- _Task to complete_: The data below must be repeated exactly. Leave nothing out.

- _Recorded data_:

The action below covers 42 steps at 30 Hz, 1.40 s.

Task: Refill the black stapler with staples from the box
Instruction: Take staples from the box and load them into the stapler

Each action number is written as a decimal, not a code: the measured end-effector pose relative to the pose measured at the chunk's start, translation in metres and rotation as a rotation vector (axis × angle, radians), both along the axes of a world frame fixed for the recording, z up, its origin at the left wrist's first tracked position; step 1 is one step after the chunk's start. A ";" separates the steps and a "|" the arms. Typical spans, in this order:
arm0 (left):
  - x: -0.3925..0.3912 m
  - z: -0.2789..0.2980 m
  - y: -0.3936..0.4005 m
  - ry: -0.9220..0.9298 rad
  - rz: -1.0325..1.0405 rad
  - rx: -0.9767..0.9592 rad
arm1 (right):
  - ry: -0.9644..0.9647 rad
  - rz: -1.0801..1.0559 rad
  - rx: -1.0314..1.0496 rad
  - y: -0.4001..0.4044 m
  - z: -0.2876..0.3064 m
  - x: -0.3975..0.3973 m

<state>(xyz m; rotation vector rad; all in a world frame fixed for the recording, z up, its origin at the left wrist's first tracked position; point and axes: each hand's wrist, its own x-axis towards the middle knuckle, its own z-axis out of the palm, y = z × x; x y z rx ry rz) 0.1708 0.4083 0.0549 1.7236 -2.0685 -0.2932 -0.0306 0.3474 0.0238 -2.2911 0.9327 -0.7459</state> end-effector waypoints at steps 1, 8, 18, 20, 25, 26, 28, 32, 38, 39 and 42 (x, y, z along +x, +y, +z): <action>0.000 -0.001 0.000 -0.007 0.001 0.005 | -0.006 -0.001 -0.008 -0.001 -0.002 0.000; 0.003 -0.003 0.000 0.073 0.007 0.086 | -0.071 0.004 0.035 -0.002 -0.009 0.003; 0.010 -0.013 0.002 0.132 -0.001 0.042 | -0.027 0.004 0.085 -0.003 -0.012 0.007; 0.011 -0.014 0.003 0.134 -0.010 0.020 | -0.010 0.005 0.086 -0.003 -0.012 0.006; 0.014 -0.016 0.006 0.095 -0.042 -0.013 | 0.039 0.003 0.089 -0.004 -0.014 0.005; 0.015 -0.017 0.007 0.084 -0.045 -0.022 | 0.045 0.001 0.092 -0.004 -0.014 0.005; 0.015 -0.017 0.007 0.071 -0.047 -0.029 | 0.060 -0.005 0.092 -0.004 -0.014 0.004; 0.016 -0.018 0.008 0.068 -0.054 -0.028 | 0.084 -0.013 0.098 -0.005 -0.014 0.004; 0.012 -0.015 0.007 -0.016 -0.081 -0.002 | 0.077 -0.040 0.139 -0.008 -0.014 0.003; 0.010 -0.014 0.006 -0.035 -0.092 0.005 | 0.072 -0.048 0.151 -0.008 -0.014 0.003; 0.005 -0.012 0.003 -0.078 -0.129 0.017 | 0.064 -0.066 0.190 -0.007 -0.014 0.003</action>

- _Reply to the exercise_:
The action below covers 42 steps at 30 Hz, 1.40 s.

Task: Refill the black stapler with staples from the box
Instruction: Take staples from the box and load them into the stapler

Each action number is written as a decimal, not a code: the measured end-effector pose relative to the pose measured at the chunk's start, translation in metres and rotation as a rotation vector (axis × angle, radians), both along the axes of a world frame fixed for the recording, z up, its origin at the left wrist's first tracked position; step 1 is one step after the chunk's start. A ";" separates the steps and a "|" the arms. Typical spans, in this order:
arm0 (left):
  - x: -0.3925..0.3912 m
  - z: -0.2789..0.2980 m
  - y: -0.3936..0.4005 m
  - ry: -0.9220..0.9298 rad
  - rz: -1.0325..1.0405 rad
  - rx: -0.9767..0.9592 rad
arm1 (right):
  - ry: -0.9644..0.9647 rad
  - rz: -1.0801..1.0559 rad
  - rx: -1.0314..1.0496 rad
  - y: -0.4001..0.4044 m
  - z: -0.2876..0.3064 m
  - x: -0.3975..0.3973 m

<state>(xyz m; rotation vector rad; all in a world frame fixed for the recording, z up, its origin at the left wrist's first tracked position; point and axes: each hand's wrist, its own x-axis towards the middle knuckle, its own z-axis out of the palm, y = z × x; x y z rx ry rz) 0.1708 0.4083 0.0549 1.7236 -2.0685 -0.2932 -0.0306 0.3474 0.0238 -2.2911 0.9327 -0.7459</state> end-effector waypoints at steps 1, 8, 18, 20, 25, 26, 28, 32, 38, 39 and 42 (x, y, z along +x, +y, +z): <action>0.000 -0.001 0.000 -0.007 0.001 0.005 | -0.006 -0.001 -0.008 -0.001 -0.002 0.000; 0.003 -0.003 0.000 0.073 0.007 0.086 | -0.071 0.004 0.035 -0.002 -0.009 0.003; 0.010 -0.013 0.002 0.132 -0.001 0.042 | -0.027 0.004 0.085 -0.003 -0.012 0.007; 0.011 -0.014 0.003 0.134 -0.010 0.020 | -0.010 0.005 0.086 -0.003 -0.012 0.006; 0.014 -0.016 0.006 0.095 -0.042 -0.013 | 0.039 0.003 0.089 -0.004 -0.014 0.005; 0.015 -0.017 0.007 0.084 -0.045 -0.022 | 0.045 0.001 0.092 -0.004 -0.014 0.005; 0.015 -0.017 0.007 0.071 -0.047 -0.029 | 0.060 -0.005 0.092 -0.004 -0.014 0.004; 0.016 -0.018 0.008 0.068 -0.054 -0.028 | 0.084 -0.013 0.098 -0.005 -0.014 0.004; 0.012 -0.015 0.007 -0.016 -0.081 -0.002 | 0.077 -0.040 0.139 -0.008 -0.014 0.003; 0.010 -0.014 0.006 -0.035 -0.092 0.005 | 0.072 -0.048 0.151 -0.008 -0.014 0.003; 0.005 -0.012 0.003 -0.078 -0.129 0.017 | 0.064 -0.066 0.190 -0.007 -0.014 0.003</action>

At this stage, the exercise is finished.